In surgery, inches are important. Every inch of an incision could mean more complications, longer hospital stays, and longer rehabilitation. But what if those five inches could be reduced to the size of small paper clip? For that question, Dr. Armond Levy has an answer.
It’s called minimally invasive surgery, commonly known as MIS. “The goal is to do essentially the same surgery, achieve the same surgical goals through not just smaller incisions, but much less destructive techniques,” says Levy, neurosurgeon with SSM St. Clare. Levy has applied MIS to complex fusion back surgery, combining two, three, or even five disks at a time.
Instead of ripping apart muscles, nerves and bone to reach the disk space, Levy makes diagonal incisions to the right and left of the spine, which causes minimal to no nerve retraction. Having performed and witnessed the effects of open surgery, Levy cites the advantages for MIS: “Small incisions, not removing anywhere near as much bone, probably one-tenth the blood loss, and hospital stays that are dramatically shorter, pain medicine requirements that are much less, and people getting back to function.” A small percentage of Levy’s patients have even left the hospital the same day after having minimally invasive back surgery.
During fusion back surgery, two or more arthritic or painful disks are fused together, typically using rods and screws to hold the bones in place. Because disks are fusing together, much like healing a broken bone, the patient loses some flexibility, but the pros far outweigh the cons. “People can sometimes move better after the surgery than they could before because the pain is gone,” Levy says. “My goal is while fixing a problem to cause as few new problems as possible. You don’t want to make the cure worse than the disease.”

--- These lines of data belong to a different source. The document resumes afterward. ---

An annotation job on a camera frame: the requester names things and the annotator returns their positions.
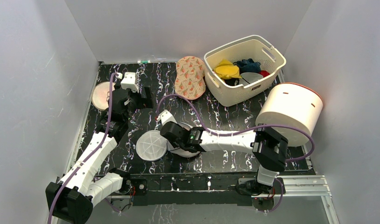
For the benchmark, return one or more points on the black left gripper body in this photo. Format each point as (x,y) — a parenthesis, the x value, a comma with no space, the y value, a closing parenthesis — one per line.
(134,97)

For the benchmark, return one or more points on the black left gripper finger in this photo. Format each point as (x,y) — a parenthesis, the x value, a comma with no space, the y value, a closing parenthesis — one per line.
(146,103)
(147,91)

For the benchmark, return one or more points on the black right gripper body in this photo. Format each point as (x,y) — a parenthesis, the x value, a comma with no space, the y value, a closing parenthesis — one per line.
(170,133)

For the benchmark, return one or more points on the yellow bra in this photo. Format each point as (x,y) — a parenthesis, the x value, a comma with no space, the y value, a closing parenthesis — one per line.
(227,70)

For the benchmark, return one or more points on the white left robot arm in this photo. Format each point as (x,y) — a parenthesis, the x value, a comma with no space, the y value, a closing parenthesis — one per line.
(91,154)

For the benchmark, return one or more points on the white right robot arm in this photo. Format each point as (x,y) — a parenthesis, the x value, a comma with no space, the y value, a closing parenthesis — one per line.
(267,145)

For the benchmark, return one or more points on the floral padded laundry bag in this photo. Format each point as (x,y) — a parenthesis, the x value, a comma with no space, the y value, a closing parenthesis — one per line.
(190,73)

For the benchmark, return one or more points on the cream perforated laundry basket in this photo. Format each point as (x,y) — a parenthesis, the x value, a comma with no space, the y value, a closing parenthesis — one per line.
(254,47)

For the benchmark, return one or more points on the clothes pile in basket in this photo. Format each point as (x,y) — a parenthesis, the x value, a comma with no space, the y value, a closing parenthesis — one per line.
(249,72)

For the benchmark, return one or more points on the white cylindrical drum container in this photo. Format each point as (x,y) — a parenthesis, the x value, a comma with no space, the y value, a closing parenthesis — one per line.
(292,105)

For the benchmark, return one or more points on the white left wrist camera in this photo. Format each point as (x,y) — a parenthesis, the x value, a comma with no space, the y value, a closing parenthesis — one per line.
(130,81)

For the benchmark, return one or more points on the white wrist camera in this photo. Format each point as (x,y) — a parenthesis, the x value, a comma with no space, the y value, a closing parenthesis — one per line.
(130,81)
(165,116)

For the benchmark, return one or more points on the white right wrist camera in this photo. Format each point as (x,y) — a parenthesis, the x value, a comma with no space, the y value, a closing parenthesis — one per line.
(165,116)

Levy has spent the last decade developing minimally invasive techniques, first performing simple surgery, such as a diskecotomy, before moving onto complex, fusion back surgery. Of the approximately 200 spine surgeries that Levy performs annually, 85-90 percent are completed using MIS. Although the view is restricted due to the small incisions, inter-operative CAT scans help guide Levy through surgery. Perhaps the only negative aspect to MIS is time. Minimally invasive procedures take more time to perform because you are working with less space and employing more complicated techniques.
Although the benefits for MIS are abundant, there is still resistance to abandoning open techniques. “Doctors tend to have a lot of inertia,” Levy says. “There are people who are doing cases that are clearly MIS candidates, that are getting open surgeries.” Levy recommends that any patient looking for back surgery options to be sure to find a practice that offers both MIS and open surgeries, because every inch counts.